The EU-Israel relations and the inconsistencies of European foreign policy

Facing the Arab spring, the EU has repeatedly stressed its willingness to promote the respect of human rights as an essential foundation for future Arab democracies under construction. But what about its relations with Israel? The launch this week of the joint report of Aprodev and the Euro-Mediterranean Human Rights Network (EMHRN) on the subject allows us to point at some inconsistencies in EU foreign policy.

Since the Lisbon Treaty, the EU insists on increasing the consistency of its foreign policy with  » principles which have inspired its own creation, development and enlargement, and which it seeks to advance in the wider world: democracy, the rule of law, the universality and indivisibility of human rights and fundamental freedoms, respect for human dignity, the principles of equality and solidarity, and respect for the principles of the United Nations Charter and international law »(cf. Article 10A of the Treaty). This desire for consistency, Catherine Ashton underlined it again in her joint communication to the Council and the European Parliament on December 12, entitled « Human Rights and democracy at the heart of EU external action – towards a more effective approach« .
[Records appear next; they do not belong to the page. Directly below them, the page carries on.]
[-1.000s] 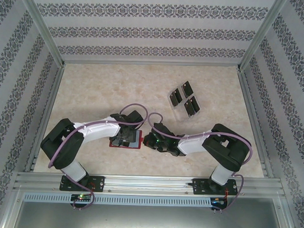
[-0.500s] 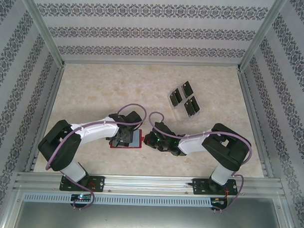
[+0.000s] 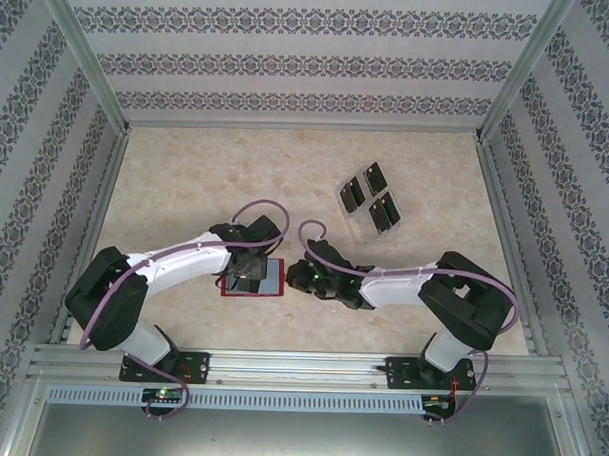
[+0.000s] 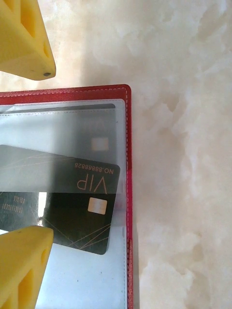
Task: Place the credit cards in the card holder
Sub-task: Insert the credit card into the card slot.
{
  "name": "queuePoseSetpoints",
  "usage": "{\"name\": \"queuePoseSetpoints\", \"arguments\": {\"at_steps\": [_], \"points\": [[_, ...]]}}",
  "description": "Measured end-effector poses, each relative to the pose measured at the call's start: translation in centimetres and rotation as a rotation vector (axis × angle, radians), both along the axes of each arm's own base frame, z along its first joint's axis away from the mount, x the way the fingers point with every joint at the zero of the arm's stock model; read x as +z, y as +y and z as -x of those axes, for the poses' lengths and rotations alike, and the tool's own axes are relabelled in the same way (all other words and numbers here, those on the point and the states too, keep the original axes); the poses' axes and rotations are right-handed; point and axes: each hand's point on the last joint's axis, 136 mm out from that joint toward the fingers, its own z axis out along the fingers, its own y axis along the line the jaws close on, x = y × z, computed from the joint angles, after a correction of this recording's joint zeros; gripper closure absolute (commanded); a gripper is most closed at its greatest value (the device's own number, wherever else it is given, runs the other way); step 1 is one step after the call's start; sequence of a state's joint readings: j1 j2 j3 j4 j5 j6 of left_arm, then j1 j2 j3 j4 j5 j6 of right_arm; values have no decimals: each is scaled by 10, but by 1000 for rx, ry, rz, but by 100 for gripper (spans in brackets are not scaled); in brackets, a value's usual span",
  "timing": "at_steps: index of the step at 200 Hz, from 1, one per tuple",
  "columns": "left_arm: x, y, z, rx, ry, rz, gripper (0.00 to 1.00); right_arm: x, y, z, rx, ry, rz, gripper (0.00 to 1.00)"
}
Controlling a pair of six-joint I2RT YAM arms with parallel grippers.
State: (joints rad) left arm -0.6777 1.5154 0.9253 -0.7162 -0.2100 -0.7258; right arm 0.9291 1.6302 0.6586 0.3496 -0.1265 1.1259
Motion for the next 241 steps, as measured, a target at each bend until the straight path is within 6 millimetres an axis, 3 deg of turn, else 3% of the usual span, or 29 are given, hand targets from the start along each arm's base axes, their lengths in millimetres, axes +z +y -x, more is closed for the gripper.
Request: {"name": "queuePoseSetpoints", "arguments": {"at_steps": [24,85,181,241], "points": [[-1,-3,-5,13,10,57,20,2,10,0,15,-1,-12,100],[-3,-18,-12,-3,15,169,20,-29,19,12,17,77,22,100],[-32,-19,-10,-27,83,128,20,-30,22,9,-21,106,-10,100],[-32,-16,-12,-29,75,107,20,-30,21,8,-38,113,-13,100]]}}
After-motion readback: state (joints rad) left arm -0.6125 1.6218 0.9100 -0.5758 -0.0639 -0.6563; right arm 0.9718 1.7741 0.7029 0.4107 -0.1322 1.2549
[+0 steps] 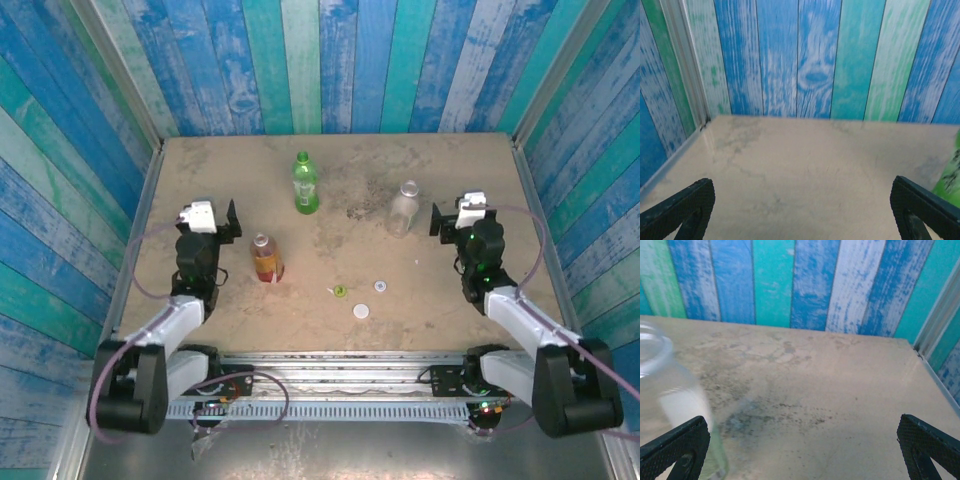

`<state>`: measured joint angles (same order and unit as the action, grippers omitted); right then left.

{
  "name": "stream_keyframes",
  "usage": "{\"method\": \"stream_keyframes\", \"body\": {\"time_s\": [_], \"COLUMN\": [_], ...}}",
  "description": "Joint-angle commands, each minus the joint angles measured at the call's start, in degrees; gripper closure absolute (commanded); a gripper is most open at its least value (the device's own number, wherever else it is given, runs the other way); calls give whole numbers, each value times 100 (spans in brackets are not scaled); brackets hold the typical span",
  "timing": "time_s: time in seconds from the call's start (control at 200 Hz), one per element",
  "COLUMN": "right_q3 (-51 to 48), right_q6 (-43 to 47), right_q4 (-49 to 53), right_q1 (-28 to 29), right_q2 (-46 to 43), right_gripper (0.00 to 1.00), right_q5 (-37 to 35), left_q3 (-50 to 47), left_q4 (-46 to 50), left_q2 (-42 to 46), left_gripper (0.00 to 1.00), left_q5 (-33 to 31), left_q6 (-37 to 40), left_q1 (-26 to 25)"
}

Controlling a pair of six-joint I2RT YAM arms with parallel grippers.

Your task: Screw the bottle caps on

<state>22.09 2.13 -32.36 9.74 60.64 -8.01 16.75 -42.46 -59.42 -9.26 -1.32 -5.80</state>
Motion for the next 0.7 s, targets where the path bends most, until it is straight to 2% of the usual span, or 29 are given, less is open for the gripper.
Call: {"method": "stream_keyframes", "body": {"time_s": [0.0,0.165,0.265,0.501,0.571,0.696], "right_q3": [152,427,632,1090,1177,1243], "right_q6": [-181,-14,443,975,985,874], "right_q4": [848,1523,1796,2025,1961,1694], "right_q1": [372,1054,1506,2852,3043,3231], "right_q2": [-502,-1163,-1305,-818,-608,-343], "right_gripper": [0,0,0,0,0,0], "right_q5": [-230,-97,379,608,645,798], "left_q3": [261,496,517,311,82,-350], "left_q4": [659,990,1011,1424,1560,1801], "left_q2": [764,1435,1751,2379,2656,3051], "left_gripper": [6,6,6,6,6,6], "left_q5": [-334,-66,265,316,366,26], "left_q6": [-42,-447,-642,-803,-915,-1041], "left_q1": [-167,-464,-738,-1455,-1677,-2046]}}
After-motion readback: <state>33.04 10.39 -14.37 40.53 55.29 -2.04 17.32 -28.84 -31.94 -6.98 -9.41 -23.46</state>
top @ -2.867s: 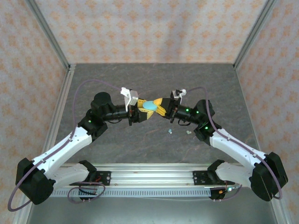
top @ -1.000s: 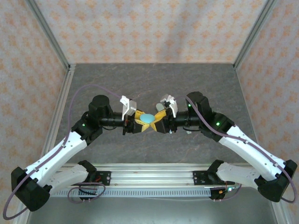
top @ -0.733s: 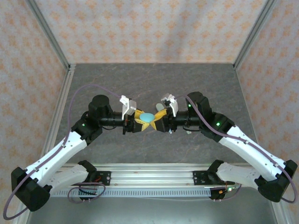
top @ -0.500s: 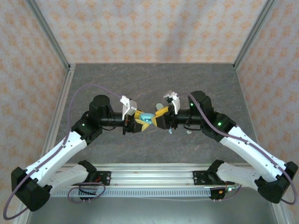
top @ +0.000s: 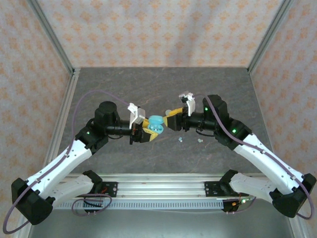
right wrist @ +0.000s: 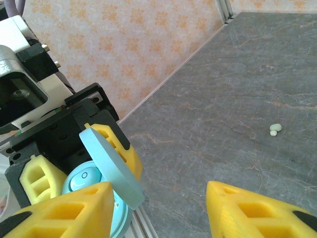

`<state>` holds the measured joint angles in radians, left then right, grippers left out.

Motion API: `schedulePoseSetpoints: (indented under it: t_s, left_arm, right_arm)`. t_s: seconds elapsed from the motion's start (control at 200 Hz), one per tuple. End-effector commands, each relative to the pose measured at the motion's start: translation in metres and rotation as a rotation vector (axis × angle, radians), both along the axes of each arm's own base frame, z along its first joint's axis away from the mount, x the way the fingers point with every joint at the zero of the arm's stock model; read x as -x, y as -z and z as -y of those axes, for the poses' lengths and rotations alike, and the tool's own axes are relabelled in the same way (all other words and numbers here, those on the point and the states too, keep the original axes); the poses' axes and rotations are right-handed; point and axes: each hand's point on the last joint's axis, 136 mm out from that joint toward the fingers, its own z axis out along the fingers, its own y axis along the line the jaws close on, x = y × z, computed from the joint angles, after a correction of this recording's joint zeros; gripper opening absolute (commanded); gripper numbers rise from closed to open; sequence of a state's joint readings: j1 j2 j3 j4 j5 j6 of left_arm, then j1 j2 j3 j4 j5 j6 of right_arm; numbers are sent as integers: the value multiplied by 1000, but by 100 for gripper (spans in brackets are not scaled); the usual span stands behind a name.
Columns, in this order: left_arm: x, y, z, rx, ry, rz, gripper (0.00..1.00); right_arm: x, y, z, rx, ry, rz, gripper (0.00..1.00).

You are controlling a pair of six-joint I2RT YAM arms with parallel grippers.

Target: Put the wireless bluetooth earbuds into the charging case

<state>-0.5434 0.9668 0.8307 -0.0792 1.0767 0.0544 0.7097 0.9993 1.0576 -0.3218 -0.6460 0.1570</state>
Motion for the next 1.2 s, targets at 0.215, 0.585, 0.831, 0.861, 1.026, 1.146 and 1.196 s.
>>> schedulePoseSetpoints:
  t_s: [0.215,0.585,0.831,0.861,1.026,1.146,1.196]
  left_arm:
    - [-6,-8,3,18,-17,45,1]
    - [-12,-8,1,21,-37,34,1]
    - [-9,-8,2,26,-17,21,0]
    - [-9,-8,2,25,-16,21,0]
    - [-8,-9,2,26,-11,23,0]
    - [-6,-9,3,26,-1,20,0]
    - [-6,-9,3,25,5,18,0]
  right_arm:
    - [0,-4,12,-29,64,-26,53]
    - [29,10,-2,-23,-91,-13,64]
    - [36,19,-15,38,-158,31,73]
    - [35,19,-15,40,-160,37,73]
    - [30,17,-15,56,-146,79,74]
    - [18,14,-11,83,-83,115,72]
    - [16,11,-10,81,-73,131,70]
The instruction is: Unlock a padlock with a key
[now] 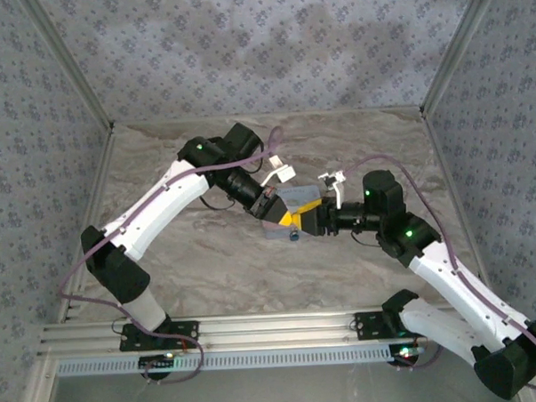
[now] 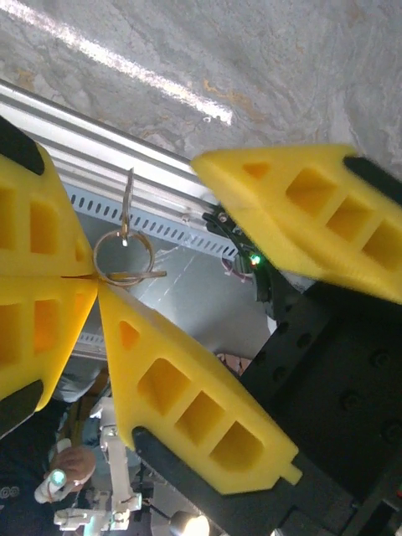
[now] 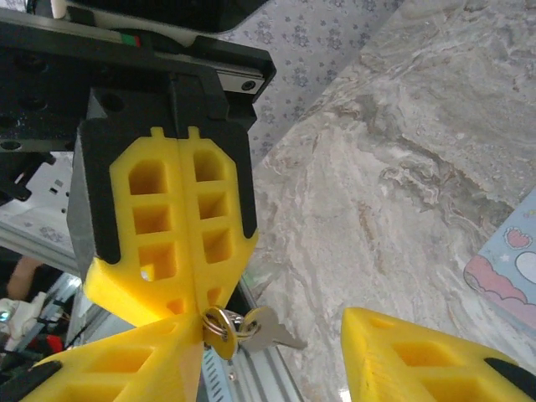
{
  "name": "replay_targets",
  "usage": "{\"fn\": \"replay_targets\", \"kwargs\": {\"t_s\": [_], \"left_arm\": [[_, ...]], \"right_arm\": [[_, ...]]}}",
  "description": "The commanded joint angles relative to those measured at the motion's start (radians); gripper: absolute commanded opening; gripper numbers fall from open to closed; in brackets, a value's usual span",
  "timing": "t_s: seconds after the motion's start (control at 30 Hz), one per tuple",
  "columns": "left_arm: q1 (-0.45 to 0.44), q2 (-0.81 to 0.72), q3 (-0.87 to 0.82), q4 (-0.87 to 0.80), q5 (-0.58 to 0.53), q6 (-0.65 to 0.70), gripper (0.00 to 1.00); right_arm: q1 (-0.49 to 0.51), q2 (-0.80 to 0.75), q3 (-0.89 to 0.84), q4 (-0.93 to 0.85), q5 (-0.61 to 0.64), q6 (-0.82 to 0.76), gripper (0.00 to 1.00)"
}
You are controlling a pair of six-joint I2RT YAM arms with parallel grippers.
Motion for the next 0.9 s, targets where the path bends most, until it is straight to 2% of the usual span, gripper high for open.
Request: {"fn": "replay_targets", "kwargs": {"t_s": [0.0, 0.17, 0.27, 0.33, 0.47, 0.6, 0.87], "left_arm": [[-0.026, 0.004, 0.036, -0.037, 0.052, 0.034, 0.00], [-0.026, 0.001, 0.035, -0.043, 0.055, 0.045, 0.00], [-0.026, 0.000, 0.034, -0.052, 0.055, 0.052, 0.00], [-0.027, 0.001, 0.034, -0.055, 0.056, 0.058, 0.00], [-0.027, 0.002, 0.034, -0.053, 0.052, 0.061, 0.00], [-0.026, 0.009, 0.039, -0.064, 0.052, 0.070, 0.00], [-0.027, 0.016, 0.055, -0.090, 0.049, 0.088, 0.00]], "right_arm": [[0.005, 0.011, 0.039, -0.022, 0.129, -0.014, 0.39], [0.010, 0.010, 0.052, -0.080, 0.245, -0.022, 0.24], [-0.006, -0.018, 0.029, -0.073, 0.320, 0.004, 0.23], [-0.014, -0.033, 0.018, -0.062, 0.327, 0.005, 0.23], [-0.014, -0.040, 0.012, -0.049, 0.266, 0.002, 0.28], [-0.017, -0.065, 0.000, -0.017, 0.194, 0.002, 0.40], [-0.054, -0.063, -0.022, 0.109, -0.036, 0.084, 0.42]]}}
But this consistency seems to remain at the stage of the words since, despite a lack of political will to move towards peace, and obvious violations of human rights by Israel, the EU continues to build a close relationship with this State. The freeze of the upgrading of the association agreement decided in June 2009 following the deadly Israeli attack on Gaza is merely an illusion behind which lies a « silent upgrading » » (K. Lemanska, La coopération entre l’UE et Israël. Etat des lieux, Palestine n°49, ABP, 2011).

On the other hand, the EU stays blind in front of the annual reports of European heads of missions in East Jerusalem. Those are each year more alarming on the situation in East Jerusalem, and this year also on Area C ((R.Backmann, Les Européens jugent qu’Israël sabote le processus de paix, Nouvel Obs, 1/2/2012). The diplomats authors of the report go further this time and recommend that the EU legislates to prevent or discourage businesses and organizations of member states to do business that support Israeli settlements (H. Sherwood, EU report calls for action over Israeli settlement growth, 18/1/2012). Like every year, this report will end in a drawer.

Arab spring demonstrators showed they were not naive. The policy of double standards lead so far by the EU won’t be accepted longer. If it wants to convince, it is time for the EU to respect the principle of consistency that it has itself imposed. Relations between the EU and Israel can no longer grow in this way, in total negation of international law and human rights.